(WHAT NEEDS TO BE DONE)
From the listing below, copy only the lines running from the line that contains "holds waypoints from" to the line that contains "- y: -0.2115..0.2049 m", both included.

(DATA BLOCK)
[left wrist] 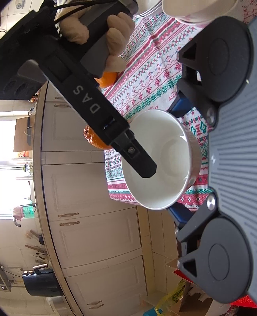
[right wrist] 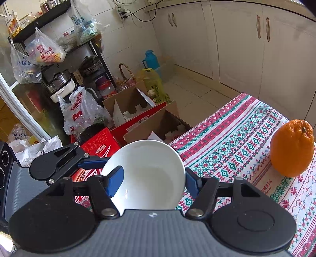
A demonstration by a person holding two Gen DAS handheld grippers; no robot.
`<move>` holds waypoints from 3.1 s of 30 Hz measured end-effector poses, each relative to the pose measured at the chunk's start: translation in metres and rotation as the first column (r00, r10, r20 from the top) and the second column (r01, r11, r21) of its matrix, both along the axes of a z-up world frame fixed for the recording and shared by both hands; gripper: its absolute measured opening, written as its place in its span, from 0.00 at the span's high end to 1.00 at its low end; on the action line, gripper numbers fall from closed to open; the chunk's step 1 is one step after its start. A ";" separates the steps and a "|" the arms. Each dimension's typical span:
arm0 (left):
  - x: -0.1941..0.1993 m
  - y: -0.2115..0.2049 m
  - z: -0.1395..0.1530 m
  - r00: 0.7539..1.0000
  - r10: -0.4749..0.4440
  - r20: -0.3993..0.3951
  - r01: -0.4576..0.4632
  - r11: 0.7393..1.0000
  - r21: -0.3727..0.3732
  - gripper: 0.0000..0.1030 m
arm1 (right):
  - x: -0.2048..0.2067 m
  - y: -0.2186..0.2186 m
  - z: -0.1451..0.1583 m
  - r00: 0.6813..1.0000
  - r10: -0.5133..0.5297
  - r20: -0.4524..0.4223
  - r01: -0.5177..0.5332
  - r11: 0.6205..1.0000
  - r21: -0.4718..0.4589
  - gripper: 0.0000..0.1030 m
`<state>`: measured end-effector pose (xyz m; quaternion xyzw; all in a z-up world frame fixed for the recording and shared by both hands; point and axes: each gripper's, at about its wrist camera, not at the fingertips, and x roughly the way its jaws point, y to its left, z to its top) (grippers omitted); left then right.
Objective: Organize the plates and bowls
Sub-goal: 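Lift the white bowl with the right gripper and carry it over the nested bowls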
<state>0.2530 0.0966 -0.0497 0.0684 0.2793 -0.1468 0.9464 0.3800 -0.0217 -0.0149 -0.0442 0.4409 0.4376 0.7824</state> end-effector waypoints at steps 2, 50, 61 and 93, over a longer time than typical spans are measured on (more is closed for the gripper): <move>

(SOLUTION)
`<move>` holds waypoints from 3.1 s of 30 Hz measured end-effector poses, each relative to the pose measured at the chunk's start: translation in metres and rotation as the first column (r00, r10, r20 from the top) and the second column (r01, r11, r21) of its matrix, both along the axes of a z-up world frame fixed for the recording and shared by both hands; gripper: its absolute measured opening, written as its place in its span, from 0.00 at the span's high end to 1.00 at its low end; on the action line, gripper numbers fall from closed to open; the chunk's step 1 is one step after its start. A ";" separates the steps and a "|" the arms. Each dimension's typical span:
arm0 (left):
  - x: -0.1941..0.1993 m
  - y: -0.2115..0.2049 m

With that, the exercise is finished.